▶ _Your instructions_: List each line of the data in which the string "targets" appears.
------------------------------------------------
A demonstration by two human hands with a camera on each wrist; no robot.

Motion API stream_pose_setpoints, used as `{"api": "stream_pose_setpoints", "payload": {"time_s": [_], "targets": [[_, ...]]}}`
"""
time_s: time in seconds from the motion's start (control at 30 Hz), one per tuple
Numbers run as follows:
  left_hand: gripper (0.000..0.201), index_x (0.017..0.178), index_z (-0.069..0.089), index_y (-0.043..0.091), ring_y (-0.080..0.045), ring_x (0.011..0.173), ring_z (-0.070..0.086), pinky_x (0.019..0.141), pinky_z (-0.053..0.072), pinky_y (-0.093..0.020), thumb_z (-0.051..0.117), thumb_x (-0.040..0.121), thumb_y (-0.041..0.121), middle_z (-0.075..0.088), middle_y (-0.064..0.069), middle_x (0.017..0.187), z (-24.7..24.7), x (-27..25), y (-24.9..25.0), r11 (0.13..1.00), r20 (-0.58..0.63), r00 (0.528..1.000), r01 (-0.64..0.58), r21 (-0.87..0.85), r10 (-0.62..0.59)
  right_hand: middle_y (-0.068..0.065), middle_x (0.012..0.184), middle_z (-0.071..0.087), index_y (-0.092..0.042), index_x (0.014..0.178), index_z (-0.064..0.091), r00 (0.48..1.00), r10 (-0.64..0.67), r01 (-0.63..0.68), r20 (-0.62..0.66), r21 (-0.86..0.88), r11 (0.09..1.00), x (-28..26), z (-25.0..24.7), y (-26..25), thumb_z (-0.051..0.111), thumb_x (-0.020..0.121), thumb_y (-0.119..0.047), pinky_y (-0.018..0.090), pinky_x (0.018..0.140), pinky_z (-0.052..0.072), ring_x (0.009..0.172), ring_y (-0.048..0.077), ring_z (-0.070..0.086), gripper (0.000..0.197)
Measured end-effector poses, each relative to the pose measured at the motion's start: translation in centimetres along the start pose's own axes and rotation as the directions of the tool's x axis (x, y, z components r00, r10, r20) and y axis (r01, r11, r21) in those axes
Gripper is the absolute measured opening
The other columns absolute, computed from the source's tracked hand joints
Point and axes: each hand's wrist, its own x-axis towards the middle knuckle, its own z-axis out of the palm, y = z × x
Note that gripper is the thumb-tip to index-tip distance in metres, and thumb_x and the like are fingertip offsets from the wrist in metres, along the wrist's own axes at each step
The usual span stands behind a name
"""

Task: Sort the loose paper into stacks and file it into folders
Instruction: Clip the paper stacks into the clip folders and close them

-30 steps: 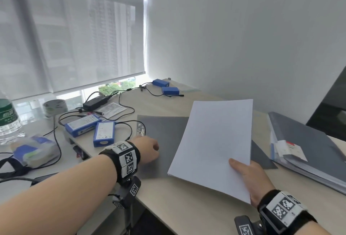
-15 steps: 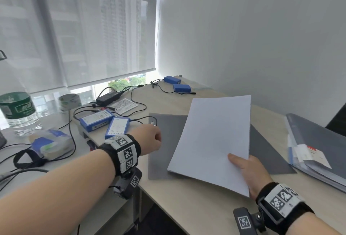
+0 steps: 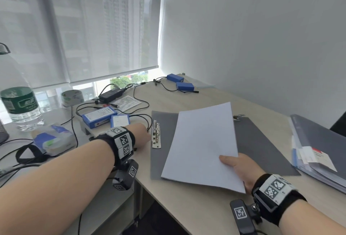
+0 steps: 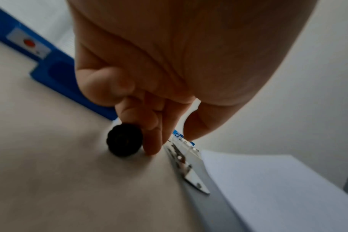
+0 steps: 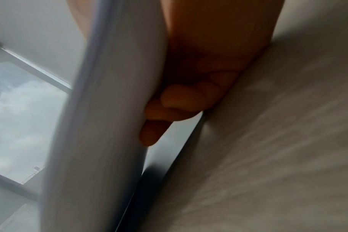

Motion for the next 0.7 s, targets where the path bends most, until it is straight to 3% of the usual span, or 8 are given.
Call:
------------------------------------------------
▶ _Answer space_:
Motion API stream_pose_setpoints, used as `{"api": "stream_pose_setpoints", "payload": {"time_s": [_], "targets": [[_, ...]]}}`
Motion for the next 0.7 s, targets where the path bends most, until it is straight to 3% of the usual span, or 8 are given.

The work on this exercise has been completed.